Advanced dplyr Quiz
John Mount 9/24/2018
Advanced dplyr Quiz
dplyr system is built up of many exceptions and sub-systems (tidyselect, hybrideval, rlang) and legacy choices (choices that may or may not have made sense when made, but are harmful now). In my opinion
dplyr can be more irregular than base-
R, despite many claims and much teaching to the contrary. By all means use
dplyr, but please take its marketing with a grain of salt (especially when working with new users). Also understand, if your method of promoting
dplyr is to try and make the case that
R is unusable: you are at best chasing users away from
R (likely into
Python, where they will actually be quite happy).

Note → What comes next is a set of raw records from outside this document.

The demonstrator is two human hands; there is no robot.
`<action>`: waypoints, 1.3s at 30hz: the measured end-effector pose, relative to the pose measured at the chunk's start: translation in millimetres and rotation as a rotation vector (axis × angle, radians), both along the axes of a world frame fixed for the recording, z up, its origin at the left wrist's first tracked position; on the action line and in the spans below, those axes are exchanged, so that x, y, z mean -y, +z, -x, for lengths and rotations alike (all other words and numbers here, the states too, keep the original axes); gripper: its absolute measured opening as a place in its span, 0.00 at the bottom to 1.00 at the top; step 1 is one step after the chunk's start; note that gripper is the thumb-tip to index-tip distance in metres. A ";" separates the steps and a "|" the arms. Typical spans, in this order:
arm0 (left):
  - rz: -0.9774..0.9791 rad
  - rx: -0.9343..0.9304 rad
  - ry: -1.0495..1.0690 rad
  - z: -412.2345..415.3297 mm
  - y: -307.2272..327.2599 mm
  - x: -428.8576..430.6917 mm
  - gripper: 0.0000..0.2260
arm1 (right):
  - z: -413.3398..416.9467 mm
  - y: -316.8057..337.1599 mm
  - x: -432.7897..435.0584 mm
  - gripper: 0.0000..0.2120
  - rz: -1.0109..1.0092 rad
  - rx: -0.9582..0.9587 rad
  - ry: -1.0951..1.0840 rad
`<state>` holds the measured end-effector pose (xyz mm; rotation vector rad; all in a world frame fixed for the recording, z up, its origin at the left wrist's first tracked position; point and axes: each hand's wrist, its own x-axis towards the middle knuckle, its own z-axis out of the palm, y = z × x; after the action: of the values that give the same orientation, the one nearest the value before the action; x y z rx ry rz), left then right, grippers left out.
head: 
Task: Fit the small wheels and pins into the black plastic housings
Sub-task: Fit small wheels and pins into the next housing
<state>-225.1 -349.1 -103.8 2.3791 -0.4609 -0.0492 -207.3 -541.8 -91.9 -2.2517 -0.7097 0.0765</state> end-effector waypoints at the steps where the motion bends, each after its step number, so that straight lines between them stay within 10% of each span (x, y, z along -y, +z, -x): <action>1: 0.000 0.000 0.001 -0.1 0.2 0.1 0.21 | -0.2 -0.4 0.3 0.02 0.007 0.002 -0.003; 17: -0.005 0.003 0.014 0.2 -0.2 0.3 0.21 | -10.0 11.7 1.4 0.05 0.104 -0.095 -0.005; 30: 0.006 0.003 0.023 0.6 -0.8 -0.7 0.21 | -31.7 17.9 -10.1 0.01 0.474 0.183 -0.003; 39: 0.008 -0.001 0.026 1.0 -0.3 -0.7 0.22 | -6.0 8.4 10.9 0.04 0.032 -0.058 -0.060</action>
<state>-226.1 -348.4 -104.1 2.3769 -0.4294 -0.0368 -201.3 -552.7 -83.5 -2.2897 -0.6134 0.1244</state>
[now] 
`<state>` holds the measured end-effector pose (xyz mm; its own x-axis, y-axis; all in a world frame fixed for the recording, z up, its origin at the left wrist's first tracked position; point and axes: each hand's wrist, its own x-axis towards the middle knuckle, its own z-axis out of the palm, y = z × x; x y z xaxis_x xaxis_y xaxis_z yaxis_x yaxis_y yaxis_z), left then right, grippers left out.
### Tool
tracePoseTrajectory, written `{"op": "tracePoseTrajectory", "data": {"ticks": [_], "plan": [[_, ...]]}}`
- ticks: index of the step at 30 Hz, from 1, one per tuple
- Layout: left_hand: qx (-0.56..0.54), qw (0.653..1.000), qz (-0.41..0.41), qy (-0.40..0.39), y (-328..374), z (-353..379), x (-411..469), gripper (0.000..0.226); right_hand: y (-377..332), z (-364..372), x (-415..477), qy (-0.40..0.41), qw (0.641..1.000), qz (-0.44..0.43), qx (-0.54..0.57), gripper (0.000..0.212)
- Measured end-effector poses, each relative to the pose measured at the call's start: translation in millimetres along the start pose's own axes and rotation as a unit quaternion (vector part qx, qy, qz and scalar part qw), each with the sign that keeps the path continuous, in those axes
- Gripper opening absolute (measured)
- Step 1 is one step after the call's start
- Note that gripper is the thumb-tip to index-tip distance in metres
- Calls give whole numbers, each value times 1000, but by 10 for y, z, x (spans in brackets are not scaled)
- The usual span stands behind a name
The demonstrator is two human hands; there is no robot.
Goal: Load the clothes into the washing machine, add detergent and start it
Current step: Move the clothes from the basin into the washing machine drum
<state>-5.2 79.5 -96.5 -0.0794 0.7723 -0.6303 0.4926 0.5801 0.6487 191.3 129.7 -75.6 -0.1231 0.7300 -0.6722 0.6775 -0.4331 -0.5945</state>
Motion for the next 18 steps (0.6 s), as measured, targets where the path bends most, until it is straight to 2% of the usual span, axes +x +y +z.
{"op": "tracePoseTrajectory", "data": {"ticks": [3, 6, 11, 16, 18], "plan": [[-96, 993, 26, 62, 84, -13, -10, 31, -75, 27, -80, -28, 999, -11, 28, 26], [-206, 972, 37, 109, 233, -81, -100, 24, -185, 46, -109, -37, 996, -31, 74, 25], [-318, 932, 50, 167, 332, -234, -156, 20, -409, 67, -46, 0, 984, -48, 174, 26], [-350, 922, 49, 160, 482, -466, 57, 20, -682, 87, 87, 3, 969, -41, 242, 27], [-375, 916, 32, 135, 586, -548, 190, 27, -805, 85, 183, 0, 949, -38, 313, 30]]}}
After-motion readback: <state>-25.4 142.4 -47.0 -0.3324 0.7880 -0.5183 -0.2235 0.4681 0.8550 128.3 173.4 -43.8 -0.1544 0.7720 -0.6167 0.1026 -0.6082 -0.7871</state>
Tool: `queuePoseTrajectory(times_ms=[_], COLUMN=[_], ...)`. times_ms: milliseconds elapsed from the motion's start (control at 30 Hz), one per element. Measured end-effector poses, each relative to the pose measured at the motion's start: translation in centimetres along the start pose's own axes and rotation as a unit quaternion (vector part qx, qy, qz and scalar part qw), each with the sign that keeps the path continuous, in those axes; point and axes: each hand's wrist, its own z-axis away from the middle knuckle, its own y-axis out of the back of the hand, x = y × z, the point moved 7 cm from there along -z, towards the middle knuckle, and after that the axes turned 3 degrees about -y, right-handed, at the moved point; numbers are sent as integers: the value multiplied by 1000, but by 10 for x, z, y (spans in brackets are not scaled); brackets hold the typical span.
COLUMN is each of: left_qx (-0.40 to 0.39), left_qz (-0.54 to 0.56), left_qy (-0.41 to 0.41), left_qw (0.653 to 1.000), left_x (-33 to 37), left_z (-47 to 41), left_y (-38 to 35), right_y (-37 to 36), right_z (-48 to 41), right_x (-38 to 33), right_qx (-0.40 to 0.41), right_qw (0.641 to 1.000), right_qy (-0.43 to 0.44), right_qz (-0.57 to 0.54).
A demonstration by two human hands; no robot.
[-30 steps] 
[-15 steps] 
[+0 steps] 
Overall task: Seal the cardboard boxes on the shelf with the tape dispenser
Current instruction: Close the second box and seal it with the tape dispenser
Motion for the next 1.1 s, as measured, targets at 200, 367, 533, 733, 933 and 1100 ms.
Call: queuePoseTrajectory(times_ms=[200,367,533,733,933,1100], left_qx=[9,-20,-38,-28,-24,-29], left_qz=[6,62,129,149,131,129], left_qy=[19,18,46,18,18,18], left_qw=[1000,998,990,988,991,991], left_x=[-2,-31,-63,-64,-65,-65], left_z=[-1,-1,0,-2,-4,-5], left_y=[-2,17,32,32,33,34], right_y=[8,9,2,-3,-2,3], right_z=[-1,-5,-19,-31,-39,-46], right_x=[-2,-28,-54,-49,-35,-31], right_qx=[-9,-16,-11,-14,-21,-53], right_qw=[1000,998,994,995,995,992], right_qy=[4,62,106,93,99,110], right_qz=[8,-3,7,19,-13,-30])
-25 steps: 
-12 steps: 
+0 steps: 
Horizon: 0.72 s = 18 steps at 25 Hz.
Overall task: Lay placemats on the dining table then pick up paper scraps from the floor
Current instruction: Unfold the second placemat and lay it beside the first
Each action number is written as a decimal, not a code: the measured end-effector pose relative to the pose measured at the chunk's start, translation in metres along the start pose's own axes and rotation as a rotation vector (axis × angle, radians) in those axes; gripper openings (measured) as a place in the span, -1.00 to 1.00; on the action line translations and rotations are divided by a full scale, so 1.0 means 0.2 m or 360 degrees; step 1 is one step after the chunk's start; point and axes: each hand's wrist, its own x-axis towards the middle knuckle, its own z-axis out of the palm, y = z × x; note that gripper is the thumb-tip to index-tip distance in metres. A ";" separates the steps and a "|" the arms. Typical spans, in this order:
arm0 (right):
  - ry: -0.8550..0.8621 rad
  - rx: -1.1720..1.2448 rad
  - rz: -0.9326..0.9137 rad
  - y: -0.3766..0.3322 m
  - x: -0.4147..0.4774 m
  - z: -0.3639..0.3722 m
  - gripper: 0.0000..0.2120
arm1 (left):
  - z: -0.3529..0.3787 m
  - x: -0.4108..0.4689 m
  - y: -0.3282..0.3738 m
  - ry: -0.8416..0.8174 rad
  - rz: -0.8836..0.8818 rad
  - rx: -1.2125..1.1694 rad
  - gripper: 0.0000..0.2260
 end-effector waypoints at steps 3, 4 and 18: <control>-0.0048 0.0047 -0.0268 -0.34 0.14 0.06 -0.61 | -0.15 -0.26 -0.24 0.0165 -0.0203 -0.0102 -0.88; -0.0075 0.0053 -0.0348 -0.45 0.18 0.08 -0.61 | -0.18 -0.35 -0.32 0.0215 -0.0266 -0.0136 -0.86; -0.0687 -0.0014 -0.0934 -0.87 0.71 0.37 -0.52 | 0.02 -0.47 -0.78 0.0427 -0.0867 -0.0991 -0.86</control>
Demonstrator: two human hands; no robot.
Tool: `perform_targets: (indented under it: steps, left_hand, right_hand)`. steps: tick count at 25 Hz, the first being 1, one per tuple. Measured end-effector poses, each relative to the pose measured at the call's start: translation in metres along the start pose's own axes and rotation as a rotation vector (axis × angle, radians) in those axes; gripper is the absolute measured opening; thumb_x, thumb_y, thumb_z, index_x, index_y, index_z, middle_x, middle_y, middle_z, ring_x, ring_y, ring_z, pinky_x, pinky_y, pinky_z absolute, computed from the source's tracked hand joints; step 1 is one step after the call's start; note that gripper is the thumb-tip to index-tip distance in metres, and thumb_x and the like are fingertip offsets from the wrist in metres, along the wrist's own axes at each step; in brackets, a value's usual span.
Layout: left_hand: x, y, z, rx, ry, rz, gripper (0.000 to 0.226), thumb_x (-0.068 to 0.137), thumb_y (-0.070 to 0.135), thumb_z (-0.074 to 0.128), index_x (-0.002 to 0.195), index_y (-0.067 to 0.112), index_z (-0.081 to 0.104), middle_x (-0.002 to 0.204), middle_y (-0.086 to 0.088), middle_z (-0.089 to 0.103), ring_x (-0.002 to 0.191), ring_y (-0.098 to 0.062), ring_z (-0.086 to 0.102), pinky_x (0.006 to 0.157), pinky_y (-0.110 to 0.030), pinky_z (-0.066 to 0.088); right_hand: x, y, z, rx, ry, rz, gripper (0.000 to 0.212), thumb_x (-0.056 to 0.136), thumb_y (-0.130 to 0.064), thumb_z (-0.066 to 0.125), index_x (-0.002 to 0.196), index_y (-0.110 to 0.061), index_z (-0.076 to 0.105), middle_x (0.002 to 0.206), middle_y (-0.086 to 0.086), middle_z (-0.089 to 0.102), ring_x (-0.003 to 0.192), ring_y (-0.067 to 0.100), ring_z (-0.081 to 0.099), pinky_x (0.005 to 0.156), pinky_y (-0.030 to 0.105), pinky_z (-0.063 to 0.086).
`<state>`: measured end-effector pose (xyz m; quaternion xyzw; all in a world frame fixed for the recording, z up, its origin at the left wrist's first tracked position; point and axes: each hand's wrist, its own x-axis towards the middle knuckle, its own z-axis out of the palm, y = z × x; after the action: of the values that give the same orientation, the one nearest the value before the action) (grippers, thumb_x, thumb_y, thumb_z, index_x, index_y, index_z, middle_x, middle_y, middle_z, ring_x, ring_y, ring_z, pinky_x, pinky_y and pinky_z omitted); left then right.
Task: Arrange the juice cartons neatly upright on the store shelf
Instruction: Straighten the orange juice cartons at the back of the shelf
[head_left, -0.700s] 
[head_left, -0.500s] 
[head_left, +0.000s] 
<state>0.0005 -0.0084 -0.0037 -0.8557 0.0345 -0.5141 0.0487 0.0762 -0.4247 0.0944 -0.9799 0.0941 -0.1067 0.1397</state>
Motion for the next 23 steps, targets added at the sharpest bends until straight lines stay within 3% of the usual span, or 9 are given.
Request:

"Pop dplyr quiz, hot-shot! There is data in a pipe. What does each verb do?"
With the current version of
dplyr in mind, please anticipate the result of each example command. Note: we don't claim all of the examples below are correct
dplyr code. However, effective programming requires knowledge of what happens in some incorrect cases (at least knowing which throw usable errors, and which perform quiet mal-calculations).
# Show versions we are using. packageVersion("dplyr")
##  '0.7.7'
##  '1.2.2'
##  '2.1.1'
##  '0.3.0.1'
##  '1.5'
##  '0.2.5'
##  "Mon Nov 5 08:57:47 2018"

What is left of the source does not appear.